▸ Exercise prompt
The answer is the full set of records below, transcribed exactly.

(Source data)
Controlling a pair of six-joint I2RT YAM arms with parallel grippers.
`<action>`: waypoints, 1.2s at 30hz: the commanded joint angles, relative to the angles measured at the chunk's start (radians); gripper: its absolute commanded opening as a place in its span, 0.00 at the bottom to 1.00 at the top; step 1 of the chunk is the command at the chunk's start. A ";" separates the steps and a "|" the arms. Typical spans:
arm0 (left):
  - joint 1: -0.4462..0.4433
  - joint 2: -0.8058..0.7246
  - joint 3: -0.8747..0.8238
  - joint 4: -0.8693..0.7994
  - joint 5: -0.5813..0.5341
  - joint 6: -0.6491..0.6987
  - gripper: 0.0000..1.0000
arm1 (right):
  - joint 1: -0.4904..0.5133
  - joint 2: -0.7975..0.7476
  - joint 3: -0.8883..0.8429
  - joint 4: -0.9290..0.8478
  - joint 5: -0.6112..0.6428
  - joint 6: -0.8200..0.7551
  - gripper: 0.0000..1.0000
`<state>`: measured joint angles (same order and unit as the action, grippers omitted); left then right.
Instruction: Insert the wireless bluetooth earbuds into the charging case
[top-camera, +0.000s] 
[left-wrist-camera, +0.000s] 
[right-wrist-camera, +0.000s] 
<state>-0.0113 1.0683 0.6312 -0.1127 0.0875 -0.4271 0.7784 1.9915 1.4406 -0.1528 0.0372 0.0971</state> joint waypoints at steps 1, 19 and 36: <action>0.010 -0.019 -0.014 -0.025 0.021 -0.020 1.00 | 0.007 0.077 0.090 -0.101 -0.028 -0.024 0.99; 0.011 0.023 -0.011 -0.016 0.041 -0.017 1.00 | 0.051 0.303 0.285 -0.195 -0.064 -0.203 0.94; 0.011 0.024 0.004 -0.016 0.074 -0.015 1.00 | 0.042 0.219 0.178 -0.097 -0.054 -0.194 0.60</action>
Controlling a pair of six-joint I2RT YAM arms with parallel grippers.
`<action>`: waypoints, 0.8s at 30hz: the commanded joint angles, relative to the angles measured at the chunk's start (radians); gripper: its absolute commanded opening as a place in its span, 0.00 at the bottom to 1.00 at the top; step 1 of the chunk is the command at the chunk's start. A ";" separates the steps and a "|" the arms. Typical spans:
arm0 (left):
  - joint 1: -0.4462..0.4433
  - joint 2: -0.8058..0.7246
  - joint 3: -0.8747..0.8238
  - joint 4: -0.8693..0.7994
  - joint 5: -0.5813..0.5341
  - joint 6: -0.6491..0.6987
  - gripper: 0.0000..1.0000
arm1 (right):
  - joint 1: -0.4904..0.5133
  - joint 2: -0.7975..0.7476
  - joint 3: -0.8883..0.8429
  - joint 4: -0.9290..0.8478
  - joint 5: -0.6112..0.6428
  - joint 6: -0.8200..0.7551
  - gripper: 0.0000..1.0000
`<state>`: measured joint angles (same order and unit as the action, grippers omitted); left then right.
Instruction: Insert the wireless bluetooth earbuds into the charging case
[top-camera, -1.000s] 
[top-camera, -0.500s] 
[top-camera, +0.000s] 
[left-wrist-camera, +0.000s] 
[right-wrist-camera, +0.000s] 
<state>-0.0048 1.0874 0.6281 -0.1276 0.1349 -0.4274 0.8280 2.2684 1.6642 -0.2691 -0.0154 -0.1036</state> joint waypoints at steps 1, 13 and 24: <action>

▸ Problem solution
Controlling a pair of six-joint I2RT YAM arms with parallel grippers.
`<action>`: waypoints, 1.2s at 30hz: the commanded joint angles, relative to the angles measured at the chunk's start (radians); gripper: its absolute commanded opening as a place in its span, 0.00 at the bottom to 1.00 at the top; step 1 of the chunk is the command at the chunk's start. A ";" separates the steps and a "|" the arms. Typical spans:
arm0 (left):
  - joint 1: -0.4462..0.4433
  - joint 2: -0.8058..0.7246
  - joint 3: -0.8747..0.8238
  - joint 4: -0.8693..0.7994
  - joint 5: -0.5813..0.5341
  - joint 6: -0.6491..0.6987
  - gripper: 0.0000..1.0000
arm1 (right):
  - joint 1: -0.4904..0.5133
  - joint 2: -0.7975..0.7476
  - joint 3: -0.8883..0.8429
  - joint 4: -0.9290..0.8478
  - joint 5: -0.6112..0.6428
  - joint 6: -0.8200..0.7551
  - gripper: 0.0000..1.0000
`<state>`: measured joint angles (same order and unit as the action, grippers omitted); left then right.
Instruction: Insert the wireless bluetooth earbuds into the charging case
[top-camera, +0.000s] 
[left-wrist-camera, +0.000s] 
[right-wrist-camera, +0.000s] 
<state>-0.0113 1.0683 0.6312 -0.1127 0.0875 -0.4271 0.7784 1.9915 1.4406 -0.1528 0.0372 0.0971</state> joint waypoints at steps 1, 19 and 36: <action>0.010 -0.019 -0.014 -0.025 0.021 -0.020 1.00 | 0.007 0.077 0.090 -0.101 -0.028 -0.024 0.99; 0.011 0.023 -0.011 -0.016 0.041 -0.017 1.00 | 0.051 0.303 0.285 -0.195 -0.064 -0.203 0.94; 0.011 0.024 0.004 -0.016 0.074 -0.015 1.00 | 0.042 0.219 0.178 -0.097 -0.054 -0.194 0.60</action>
Controlling a pair of six-joint I2RT YAM arms with parallel grippers.
`<action>`: waypoints, 0.8s at 30hz: the commanded joint angles, relative to the angles measured at the chunk's start (radians); gripper: its absolute commanded opening as a place in its span, 0.00 at the bottom to 1.00 at the top; step 1 of the chunk is the command at the chunk's start. A ";" separates the steps and a "|" the arms. Typical spans:
arm0 (left):
  - joint 1: -0.4462..0.4433
  - joint 2: -0.8058..0.7246
  - joint 3: -0.8747..0.8238
  - joint 4: -0.8693..0.7994
  - joint 5: -0.5813..0.5341
  - joint 6: -0.6491..0.6987
  - gripper: 0.0000..1.0000
arm1 (right):
  - joint 1: -0.4904..0.5133
  - joint 2: -0.7975..0.7476
  - joint 3: -0.8883..0.8429
  - joint 4: -0.9290..0.8478
  - joint 5: -0.6112..0.6428
  - joint 6: -0.8200..0.7551
  - gripper: 0.0000..1.0000
`<state>`: measured joint angles (same order and unit as the action, grippers omitted); left then right.
Instruction: Insert the wireless bluetooth earbuds into the charging case
[top-camera, -1.000s] 
[top-camera, -0.500s] 
[top-camera, +0.000s] 
[left-wrist-camera, +0.000s] 
[right-wrist-camera, +0.000s] 
<state>-0.0048 1.0874 0.6281 -0.1276 0.1349 -0.4274 0.8280 2.2684 1.6642 -0.2691 -0.0154 -0.1036</state> joint waypoints at steps 1, 13 and 24: <action>

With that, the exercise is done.